Somewhere Else is a collection that contains four
full-length plays by George F. Walker. In his earliest plays,
absurdist dramas reminiscent of Ionesco and Beckett, George F.
Walker honed his considerable and unique dramatic talent along
"that fine line between the serious and the comic" in
settings outside the North American locales of his work since the
1980s. Somewhere Else is his own selection of four early plays
that for him have stood the test of time and represent, as he once
said, his "classical veneer."
Beyond Mozambique is a comedy that spoofs of the
hypermelodramatic B-movie features set in tropical jungle locales.

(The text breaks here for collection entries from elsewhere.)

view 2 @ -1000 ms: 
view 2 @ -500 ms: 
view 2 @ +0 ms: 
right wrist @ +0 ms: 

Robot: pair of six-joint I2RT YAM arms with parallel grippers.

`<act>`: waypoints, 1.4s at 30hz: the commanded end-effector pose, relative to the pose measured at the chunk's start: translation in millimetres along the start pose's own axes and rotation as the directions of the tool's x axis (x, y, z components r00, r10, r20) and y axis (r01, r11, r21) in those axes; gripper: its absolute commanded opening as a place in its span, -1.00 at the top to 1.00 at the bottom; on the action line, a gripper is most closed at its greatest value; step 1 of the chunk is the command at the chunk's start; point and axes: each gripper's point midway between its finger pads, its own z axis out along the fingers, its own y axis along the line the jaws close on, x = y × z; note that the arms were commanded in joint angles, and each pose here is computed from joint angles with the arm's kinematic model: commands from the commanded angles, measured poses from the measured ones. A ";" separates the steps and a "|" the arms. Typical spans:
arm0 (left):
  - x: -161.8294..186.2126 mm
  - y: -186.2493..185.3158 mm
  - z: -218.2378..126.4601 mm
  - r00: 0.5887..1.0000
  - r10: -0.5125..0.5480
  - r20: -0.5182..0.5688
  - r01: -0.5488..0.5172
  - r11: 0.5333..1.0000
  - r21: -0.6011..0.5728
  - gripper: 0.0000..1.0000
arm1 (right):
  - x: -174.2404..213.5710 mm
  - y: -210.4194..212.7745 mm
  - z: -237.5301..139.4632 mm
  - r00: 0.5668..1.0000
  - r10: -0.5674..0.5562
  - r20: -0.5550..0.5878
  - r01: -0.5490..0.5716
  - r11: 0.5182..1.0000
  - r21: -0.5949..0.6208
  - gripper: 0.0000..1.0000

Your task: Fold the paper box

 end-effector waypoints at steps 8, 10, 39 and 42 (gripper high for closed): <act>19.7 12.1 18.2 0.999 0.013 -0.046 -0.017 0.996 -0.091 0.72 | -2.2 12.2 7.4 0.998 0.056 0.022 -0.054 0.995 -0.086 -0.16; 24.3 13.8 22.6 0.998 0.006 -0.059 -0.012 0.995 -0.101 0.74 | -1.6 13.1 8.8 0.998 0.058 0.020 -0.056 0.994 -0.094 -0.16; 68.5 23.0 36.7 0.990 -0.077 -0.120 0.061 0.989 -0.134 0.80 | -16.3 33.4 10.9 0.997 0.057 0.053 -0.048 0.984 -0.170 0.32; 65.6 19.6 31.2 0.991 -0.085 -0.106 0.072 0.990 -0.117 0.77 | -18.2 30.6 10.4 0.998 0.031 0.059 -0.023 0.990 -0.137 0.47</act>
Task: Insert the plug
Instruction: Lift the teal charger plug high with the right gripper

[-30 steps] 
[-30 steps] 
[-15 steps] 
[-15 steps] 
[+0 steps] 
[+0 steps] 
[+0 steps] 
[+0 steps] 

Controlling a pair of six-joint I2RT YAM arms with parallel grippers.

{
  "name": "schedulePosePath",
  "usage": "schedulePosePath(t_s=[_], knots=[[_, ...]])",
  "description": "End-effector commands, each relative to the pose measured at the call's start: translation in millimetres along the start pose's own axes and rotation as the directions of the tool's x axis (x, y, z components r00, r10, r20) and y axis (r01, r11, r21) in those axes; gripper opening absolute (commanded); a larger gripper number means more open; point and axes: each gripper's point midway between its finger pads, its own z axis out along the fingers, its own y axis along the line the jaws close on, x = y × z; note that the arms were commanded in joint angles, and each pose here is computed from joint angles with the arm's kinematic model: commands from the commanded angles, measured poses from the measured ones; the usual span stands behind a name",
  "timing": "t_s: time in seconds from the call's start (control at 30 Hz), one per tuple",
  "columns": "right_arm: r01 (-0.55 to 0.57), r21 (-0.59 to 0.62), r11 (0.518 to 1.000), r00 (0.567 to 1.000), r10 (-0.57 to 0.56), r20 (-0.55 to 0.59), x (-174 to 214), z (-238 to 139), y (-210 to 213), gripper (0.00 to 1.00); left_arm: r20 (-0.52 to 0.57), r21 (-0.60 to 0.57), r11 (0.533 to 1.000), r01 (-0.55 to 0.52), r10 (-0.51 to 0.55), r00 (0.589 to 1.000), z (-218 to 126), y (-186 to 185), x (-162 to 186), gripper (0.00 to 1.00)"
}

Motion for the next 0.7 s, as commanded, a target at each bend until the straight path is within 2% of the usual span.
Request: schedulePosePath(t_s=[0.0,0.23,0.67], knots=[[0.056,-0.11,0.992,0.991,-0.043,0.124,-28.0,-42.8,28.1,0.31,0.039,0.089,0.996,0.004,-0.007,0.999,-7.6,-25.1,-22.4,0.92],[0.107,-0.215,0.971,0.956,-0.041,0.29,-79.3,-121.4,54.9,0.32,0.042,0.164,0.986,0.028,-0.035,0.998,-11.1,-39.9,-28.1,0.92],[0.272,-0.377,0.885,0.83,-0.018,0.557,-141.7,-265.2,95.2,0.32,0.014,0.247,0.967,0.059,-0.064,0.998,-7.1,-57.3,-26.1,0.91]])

The plot finds several disoriented people – a drug-addicted,
pederastic priest, a disgraced Mountie, a porn-film starlet and a
demonic ex-Nazi doctor whose wife thinks she is Olga in Chekhov's
Three Sisters – each in retreat from an impossible society. Unknown
forces lurk ominously. (Premiered in 1974 at the Factory Lab in
Toronto; Cast: 2 female, 4 male)
Zastrozzi is a comedic drama; a gothic tale of jealousy and revenge that
utilizes all the baroque conventions of Jacobean tragedy. Zastrozzi
is a man at the height of his power. Physically, spiritually,
intellectually, he is the master criminal of all Europe and he stands
poised to bring society to its knees before him. Yet rumours
circulate that Zastrozzi has been neutralized, that the world is safe
from Zastrozzi because he has become consumed by a singular, more
personal ambition: Revenge. How far will one man go and how much
carnage will he rain upon his own works to finally achieve his
revenge? Zastrozzi has had over 100 productions in the
English-speaking world. (Premiered in 1977 at Toronto Free Theatre;
Cast: 2 female, 4 male)
Theatre of the Film Noir is a murder mystery set in the
wartime Paris of 1944: German occupation has finally been lifted.
While the war continues to rage elsewhere, a smokescreen of normalcy
has descended upon the city. But the discovery of a murdered man
sparks a new series of deceptions and desperate plays for survival as
his friends, enemies, and lovers tangle in the Parisian rubble.
Through the stylistic lens of the Film Noir and George F. Walker's
darkly comic point of view, we are faced with the end of
civilization, and the questions that come after: Is there any need
for truth? Can there be guilt when there is no innocence? The only
certainty in a world of crumbling facades, death, and upheaval, is
that the truth is never black and white. (Premiered in 1981 at the
Factory Lab in Toronto and won the Chalmers Award and was a finalist
for the Governor General's Award for Drama; Cast: 1 female, 4 male)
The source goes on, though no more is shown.